**Required work:** Would you repeat the listing exactly, without any of its images?

**Information shown:**
....

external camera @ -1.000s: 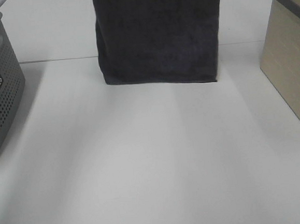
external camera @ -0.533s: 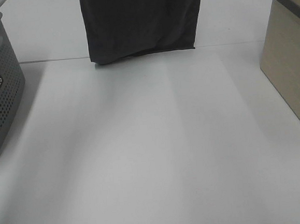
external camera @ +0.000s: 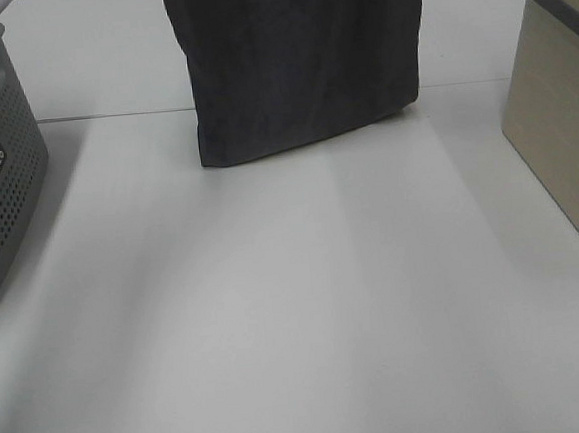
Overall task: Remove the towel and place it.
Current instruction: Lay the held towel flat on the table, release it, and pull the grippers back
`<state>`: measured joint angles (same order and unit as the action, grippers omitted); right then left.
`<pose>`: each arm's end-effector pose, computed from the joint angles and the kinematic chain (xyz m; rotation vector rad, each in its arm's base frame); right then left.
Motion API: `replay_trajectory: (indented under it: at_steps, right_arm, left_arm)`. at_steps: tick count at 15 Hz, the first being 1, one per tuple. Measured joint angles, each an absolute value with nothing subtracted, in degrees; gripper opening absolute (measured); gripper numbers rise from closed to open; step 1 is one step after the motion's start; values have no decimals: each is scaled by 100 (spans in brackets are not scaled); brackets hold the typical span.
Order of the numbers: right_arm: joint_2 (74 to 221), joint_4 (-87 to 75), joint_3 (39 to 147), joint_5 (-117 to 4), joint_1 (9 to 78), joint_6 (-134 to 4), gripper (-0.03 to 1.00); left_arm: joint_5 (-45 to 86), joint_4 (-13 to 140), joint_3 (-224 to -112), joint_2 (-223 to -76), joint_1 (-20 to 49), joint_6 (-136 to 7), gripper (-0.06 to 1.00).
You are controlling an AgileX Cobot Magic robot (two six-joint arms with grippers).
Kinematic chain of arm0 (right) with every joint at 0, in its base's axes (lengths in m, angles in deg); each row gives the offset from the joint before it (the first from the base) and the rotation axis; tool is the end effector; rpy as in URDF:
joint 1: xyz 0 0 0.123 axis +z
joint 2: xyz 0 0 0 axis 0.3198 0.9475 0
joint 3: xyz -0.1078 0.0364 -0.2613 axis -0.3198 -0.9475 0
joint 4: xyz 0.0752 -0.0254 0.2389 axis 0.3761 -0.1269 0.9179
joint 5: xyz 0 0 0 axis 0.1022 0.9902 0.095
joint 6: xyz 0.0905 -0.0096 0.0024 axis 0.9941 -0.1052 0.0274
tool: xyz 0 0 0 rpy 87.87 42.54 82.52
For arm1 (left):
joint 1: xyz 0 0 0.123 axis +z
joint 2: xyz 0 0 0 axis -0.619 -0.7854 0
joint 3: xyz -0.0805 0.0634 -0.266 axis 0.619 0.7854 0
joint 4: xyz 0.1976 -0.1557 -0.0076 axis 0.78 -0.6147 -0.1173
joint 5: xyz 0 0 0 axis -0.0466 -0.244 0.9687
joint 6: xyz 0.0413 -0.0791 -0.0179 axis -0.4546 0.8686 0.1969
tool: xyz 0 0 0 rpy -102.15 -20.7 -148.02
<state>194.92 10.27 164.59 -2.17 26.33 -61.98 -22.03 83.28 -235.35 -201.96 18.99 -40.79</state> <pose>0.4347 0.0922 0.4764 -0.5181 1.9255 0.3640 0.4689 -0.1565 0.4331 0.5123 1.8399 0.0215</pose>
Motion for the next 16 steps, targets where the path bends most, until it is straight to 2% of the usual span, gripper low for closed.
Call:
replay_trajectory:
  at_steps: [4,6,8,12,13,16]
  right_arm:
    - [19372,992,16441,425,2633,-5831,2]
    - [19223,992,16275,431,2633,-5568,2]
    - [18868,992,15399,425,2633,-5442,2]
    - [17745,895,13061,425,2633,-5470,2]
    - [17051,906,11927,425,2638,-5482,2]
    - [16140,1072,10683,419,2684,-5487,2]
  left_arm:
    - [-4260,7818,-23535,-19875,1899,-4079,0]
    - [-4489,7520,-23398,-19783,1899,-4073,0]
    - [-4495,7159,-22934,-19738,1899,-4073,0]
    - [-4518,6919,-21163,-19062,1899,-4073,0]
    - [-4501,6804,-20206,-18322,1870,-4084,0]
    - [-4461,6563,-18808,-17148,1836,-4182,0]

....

**Exercise solution:**
external camera @ -1.000s: 
external camera @ -0.533s: 
external camera @ +0.000s: 
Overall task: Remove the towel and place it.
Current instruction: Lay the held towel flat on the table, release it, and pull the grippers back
`<state>`: measured joint angles (same order and unit as the action, grippers omitted); right then left.
`<pose>`: each arm's end-effector pose, computed from the joint angles and the kinematic chain (xyz m; rotation vector rad, each in its arm's base frame); right then left.
Motion API: `replay_trajectory: (indented under it: at_steps, right_arm, left_arm)`. at_steps: tick count at 15 Hz, the first being 1, one per tuple. Measured joint angles, each an absolute value with nothing subtracted, in degrees; gripper opening absolute (measured); gripper numbers rise from closed to open; step 1 is one step after the motion's start; values have no decimals: each is scaled by 100 (spans in brackets are not scaled); brackets hold the typical span.
Order of the numbers: right_arm: joint_2 (74 to 221), joint_4 (-87 to 75), joint_3 (39 to 147), joint_5 (-117 to 4), joint_1 (9 to 78), joint_6 (-134 to 4), gripper (-0.03 to 1.00); left_arm: joint_5 (-45 to 86), joint_4 (-13 to 140), joint_3 (-224 to -112), joint_2 (-223 to -76), joint_1 (-20 to 49), joint_6 (-136 to 7), gripper (-0.06 to 1.00).
You are controlling an AgileX Cobot Magic robot (two six-joint arms with grippers).
Kinematic chain of arm0 (right) with every joint at 0, in its base's axes (lengths in m, angles in deg); each row gives the offset from the joint before it (the first from the base) and the rotation axis; tool is the end effector; rpy as in URDF:
joint 1: xyz 0 0 0.123 axis +z
joint 2: xyz 0 0 0 axis 0.3198 0.9475 0
joint 3: xyz -0.1078 0.0364 -0.2613 axis -0.3198 -0.9475 0
joint 4: xyz 0.0752 -0.0254 0.2389 axis 0.3761 -0.1269 0.9179
joint 5: xyz 0 0 0 axis 0.1022 0.9902 0.095
joint 6: xyz 0.0905 -0.0096 0.0024 axis 0.9941 -0.1052 0.0274
tool: xyz 0 0 0 rpy 87.87 42.54 82.52
For arm1 (left):
joint 1: xyz 0 0 0.123 axis +z
joint 2: xyz 0 0 0 axis -0.619 -0.7854 0
joint 3: xyz -0.0805 0.0634 -0.266 axis 0.619 0.7854 0
joint 4: xyz 0.1976 -0.1557 -0.0076 axis 0.78 -0.6147 -0.1173
joint 5: xyz 0 0 0 axis -0.0466 -0.244 0.9687
joint 6: xyz 0.0413 -0.0791 -0.0179 axis -0.4546 0.8686 0.1969
tool: xyz 0 0 0 rpy -102.15 -20.7 -148.02
<state>194.92 10.27 164.59 -2.17 26.33 -61.98 -22.03 83.28 -235.35 -201.96 18.99 -40.79</state> <pose>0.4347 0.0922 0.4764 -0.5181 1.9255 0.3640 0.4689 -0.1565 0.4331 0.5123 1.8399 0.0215</pose>
Motion for the next 16 steps, targets where the path bends most, until it is straight to 2% of the usual span, gripper low for closed.
Call:
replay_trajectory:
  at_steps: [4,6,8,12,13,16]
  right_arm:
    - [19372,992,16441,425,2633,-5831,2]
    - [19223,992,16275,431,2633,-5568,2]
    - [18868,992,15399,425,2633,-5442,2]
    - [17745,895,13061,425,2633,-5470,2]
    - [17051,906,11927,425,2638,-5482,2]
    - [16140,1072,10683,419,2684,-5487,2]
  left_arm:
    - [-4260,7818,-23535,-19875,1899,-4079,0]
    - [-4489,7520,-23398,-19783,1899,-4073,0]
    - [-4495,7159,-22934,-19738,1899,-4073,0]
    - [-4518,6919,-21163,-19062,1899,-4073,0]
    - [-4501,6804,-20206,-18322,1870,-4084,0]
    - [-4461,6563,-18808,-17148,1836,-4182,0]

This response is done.